Operational Awareness & Performance Tuning For Anchore

This series will focus on topics taken directly from customer interactions, community discussion and practical, real-world use of Anchore Engine deployments. The goal will hopefully be to provide lessons learned from real-world deployments of Anchore.

Part 1: Concepts and Metrics

In the first set of posts in this series, I will walk through how to evaluate and tune your Anchore deployment for better image analysis performance. To do so, we'll discuss the actions Anchore Engine takes to pull, analyze and evaluate images and how that is affected by configuration and deployment architecture. We'll also point out how you can get metrics on each of these functions to determine what you can do to improve the performance of your deployment.

Firstly, I want to take a moment and thank the Anchore Community Slack and also the Anchore Engineering team for helping me delve very deeply into this.
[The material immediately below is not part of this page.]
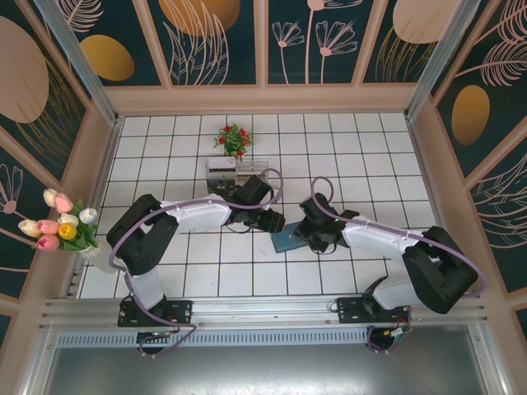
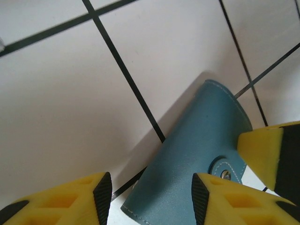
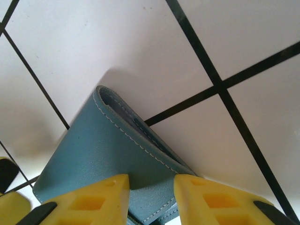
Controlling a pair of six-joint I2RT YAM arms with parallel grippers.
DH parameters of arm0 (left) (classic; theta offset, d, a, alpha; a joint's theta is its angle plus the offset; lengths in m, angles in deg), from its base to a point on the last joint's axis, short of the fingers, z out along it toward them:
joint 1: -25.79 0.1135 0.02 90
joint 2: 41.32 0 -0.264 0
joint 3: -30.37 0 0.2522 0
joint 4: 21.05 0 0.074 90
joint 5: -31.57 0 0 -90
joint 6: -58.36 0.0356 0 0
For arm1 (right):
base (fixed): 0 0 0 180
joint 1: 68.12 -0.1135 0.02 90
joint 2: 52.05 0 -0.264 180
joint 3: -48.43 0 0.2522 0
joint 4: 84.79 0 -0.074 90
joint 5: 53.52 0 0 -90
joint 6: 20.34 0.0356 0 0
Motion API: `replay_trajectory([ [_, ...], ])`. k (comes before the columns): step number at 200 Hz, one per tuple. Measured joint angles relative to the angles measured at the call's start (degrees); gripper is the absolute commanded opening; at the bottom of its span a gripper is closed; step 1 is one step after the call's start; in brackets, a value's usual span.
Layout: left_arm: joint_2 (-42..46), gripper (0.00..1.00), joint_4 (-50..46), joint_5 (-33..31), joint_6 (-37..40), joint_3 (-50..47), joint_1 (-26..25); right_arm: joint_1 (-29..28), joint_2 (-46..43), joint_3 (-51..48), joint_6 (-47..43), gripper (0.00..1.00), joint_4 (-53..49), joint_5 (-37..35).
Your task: Take the credit cards out of the card holder
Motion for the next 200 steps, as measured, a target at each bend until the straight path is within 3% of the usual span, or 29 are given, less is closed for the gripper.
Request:
replay_trajectory([
  [80,-2.34,0.40,-0.66,3.85,3.91,0.33,0.07,0.52,0.52,0.00,-2.05,0.35,0.59,0.94],
  [162,-0.96,0.03,-0.81,2.60,3.65,-0.85,0.55,1.16,2.19,4.04,-6.93,0.38,-1.70,-0.26],
  [200,5.22,0.00,1.14,-1.68,-1.81,-5.84,-0.24,2.01,1.81,9.25,-9.77,0.39,-1.97,-1.77],
])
They've been fantastic, and if you haven't done so yet make sure you join our slack community to keep up to date with the project and product, as well as exchange ideas with the rest of the community.

One thing to understand about Anchore's approach is that the acts of image analysis (downloading and analyzing the image contents) and of image scanning (for vulnerabilities) are separate steps. Image analysis only needs to happen once for any given image digest. The image digest is a unique ID for a given image content set, and Anchore is capable of watching an image tag in an upstream repository and detect when a new version of the content of that image (the digest) has been associated with a tag.

Vulnerability scans and policy evaluations are performed against any image (digest) that has been analyzed. When updates happen to either a vulnerability feed or a policy bundle, Anchore can re-scan an image to produce the latest vulnerability report or policy evaluation report for any given digest without the need to re-analyze the image (digest).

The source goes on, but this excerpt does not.